● EXERCISE DESCRIPTION: Find every line below with the word "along". Then give only how many there are.

● RAW DATA:
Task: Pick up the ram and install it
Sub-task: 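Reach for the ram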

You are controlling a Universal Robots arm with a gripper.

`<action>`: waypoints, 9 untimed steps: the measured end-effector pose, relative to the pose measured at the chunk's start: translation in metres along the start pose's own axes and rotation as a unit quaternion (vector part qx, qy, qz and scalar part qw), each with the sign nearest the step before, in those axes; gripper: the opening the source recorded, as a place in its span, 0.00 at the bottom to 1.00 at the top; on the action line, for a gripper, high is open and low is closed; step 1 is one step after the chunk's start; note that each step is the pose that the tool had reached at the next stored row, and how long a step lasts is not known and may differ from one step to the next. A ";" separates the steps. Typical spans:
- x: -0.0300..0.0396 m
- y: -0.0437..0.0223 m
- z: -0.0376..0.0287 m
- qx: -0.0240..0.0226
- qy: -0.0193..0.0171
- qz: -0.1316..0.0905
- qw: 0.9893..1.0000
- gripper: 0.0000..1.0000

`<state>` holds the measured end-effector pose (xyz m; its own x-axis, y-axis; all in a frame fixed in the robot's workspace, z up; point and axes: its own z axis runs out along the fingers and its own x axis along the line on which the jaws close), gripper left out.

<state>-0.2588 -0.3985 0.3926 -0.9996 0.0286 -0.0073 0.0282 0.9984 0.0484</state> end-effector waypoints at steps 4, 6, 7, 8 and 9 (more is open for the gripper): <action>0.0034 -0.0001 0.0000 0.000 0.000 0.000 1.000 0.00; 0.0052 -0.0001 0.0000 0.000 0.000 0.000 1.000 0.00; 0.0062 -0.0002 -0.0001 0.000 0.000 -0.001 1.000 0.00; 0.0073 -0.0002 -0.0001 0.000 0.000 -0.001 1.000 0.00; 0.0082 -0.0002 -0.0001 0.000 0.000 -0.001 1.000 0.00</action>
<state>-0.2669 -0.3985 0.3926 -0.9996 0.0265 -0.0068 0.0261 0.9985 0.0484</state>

● RESPONSE: 2